In the material below, count the lines with the word "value" and state that number only.

= Beginning of Section =

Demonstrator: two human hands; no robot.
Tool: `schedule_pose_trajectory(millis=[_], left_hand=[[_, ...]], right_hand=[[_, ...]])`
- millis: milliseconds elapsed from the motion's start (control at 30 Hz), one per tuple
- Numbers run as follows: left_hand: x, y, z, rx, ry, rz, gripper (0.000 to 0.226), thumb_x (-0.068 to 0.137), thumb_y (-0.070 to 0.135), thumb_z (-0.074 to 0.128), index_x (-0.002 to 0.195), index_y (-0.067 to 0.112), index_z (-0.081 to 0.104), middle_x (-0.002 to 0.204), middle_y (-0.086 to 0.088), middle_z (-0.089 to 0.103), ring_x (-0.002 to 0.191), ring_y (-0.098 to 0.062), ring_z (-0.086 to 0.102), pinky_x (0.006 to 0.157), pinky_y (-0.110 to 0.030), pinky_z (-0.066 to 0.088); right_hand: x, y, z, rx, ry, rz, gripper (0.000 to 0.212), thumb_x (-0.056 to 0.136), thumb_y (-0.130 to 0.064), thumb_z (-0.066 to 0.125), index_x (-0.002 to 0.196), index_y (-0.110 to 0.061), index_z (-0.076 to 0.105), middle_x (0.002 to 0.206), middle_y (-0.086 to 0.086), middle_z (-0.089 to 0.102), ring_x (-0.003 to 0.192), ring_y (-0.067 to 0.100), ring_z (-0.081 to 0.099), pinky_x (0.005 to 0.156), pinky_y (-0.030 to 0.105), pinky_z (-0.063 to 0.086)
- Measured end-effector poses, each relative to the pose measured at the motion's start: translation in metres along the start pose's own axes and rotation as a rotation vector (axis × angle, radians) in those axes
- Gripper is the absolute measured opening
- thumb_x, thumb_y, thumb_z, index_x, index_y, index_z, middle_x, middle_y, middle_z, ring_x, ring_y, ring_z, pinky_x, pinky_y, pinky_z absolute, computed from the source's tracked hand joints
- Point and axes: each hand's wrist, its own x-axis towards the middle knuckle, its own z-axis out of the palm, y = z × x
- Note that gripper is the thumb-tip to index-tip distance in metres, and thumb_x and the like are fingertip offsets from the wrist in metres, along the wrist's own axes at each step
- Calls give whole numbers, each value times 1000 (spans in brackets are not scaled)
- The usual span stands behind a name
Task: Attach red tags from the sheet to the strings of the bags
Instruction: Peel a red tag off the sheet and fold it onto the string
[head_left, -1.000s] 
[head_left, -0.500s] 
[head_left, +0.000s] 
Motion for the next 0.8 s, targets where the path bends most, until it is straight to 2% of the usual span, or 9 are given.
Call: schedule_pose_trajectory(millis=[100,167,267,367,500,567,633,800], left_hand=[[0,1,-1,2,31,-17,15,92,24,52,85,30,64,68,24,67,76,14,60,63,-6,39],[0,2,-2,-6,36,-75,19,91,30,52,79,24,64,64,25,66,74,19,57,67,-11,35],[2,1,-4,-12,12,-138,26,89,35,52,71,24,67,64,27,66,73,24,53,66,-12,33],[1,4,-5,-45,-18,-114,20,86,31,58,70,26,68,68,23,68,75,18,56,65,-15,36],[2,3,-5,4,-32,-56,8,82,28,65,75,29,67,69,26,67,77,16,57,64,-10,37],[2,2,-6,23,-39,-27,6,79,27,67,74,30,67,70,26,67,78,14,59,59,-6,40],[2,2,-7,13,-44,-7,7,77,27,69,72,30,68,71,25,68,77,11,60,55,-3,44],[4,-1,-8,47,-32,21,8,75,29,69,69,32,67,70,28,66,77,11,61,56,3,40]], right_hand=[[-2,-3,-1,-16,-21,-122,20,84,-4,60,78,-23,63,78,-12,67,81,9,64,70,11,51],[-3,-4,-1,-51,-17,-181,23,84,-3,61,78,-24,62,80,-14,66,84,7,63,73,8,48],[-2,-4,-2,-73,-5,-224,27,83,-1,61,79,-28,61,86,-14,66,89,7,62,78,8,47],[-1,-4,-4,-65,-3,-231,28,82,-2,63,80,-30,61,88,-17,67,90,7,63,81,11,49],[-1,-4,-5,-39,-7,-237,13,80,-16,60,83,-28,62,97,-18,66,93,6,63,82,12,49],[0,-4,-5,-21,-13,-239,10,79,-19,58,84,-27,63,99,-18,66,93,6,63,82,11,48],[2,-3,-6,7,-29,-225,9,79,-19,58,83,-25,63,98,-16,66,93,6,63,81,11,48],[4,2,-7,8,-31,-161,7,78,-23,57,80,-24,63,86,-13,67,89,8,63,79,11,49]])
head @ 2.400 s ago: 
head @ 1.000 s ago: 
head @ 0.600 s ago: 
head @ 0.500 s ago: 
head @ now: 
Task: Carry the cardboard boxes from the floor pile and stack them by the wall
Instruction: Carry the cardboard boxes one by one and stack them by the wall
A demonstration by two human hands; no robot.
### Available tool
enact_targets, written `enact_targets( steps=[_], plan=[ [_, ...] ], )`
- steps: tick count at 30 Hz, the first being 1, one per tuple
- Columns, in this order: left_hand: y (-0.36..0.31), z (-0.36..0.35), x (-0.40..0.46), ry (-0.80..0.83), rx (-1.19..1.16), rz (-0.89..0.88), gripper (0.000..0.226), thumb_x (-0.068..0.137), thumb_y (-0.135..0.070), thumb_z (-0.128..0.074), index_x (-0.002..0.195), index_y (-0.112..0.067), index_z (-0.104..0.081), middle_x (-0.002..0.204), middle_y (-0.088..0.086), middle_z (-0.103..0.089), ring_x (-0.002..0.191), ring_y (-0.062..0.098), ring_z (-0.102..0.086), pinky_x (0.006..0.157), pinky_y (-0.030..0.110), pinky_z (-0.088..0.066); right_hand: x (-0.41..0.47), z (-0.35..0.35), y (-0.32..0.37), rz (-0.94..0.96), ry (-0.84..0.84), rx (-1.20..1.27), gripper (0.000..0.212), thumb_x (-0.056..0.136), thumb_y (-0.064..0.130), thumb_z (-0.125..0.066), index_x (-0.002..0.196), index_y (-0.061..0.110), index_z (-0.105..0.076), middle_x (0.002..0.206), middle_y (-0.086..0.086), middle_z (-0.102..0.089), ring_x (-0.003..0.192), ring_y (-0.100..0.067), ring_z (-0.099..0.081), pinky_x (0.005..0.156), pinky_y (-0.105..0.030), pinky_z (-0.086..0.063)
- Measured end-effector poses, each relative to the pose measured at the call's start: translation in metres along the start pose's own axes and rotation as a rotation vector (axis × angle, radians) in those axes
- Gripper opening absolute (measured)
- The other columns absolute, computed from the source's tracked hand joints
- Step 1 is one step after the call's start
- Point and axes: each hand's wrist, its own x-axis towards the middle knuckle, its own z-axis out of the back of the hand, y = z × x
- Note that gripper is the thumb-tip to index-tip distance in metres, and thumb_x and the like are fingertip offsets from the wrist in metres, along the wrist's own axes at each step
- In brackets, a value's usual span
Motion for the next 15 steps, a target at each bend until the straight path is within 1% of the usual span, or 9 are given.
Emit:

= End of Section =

■ **Output of the exercise**:
2